DIRECTIONS: Copy exactly the line that contains "(269, 147): 1.52" plus all remaining lines of the data, and leave out every line before it.

-------------------------

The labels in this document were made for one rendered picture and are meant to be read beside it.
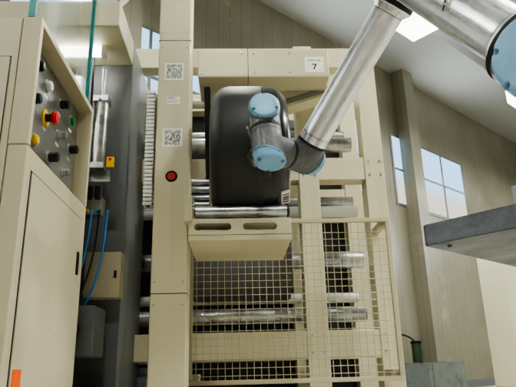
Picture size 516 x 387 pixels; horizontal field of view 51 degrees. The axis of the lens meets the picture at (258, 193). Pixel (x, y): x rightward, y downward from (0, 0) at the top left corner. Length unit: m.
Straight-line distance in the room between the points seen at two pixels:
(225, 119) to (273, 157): 0.47
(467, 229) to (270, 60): 1.76
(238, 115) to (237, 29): 5.86
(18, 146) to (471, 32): 1.06
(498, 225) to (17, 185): 1.06
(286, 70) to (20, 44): 1.33
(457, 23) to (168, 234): 1.26
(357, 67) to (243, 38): 6.26
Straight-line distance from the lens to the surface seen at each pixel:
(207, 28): 7.40
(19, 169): 1.44
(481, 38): 1.14
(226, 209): 1.94
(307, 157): 1.61
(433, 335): 9.07
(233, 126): 1.93
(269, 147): 1.52
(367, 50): 1.56
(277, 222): 1.91
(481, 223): 0.99
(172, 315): 1.96
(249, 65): 2.58
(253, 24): 8.05
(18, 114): 1.50
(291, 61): 2.60
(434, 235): 1.03
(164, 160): 2.10
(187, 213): 1.91
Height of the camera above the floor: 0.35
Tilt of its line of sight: 18 degrees up
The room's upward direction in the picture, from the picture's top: 1 degrees counter-clockwise

-------------------------

RESPONSE:
(269, 147): 1.52
(367, 50): 1.56
(277, 222): 1.91
(481, 223): 0.99
(172, 315): 1.96
(249, 65): 2.58
(253, 24): 8.05
(18, 114): 1.50
(291, 61): 2.60
(434, 235): 1.03
(164, 160): 2.10
(187, 213): 1.91
Height of the camera above the floor: 0.35
Tilt of its line of sight: 18 degrees up
The room's upward direction in the picture, from the picture's top: 1 degrees counter-clockwise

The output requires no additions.